> _Exercise brief_
Only the lines from the one with "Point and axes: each" to the end of the material should be reproduced, exactly and in full, both ends included.

** Information provided follows **

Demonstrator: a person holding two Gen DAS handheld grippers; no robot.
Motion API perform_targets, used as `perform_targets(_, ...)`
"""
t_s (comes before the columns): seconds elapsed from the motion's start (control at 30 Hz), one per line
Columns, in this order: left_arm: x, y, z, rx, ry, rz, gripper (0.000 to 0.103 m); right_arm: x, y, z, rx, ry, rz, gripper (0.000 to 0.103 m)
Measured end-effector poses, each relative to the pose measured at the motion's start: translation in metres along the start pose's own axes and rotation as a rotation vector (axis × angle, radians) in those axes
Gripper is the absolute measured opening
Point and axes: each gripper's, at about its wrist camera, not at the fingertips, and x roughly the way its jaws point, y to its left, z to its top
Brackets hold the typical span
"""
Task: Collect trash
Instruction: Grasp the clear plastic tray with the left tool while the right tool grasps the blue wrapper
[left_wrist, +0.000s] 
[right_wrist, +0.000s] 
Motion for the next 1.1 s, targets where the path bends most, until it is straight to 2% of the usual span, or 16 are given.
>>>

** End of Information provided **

> _Result_
Point and axes: each gripper's, at about its wrist camera, not at the fingertips, and x roughly the way its jaws point, y to its left, z to its top
Brackets hold the typical span
"""
Task: Collect trash
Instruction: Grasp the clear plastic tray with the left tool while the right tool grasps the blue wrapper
[left_wrist, +0.000s] 
[right_wrist, +0.000s] 
Motion for the next 1.1 s, targets where the path bends most, until it is straight to 2% of the usual span, or 16 are given.
>>>

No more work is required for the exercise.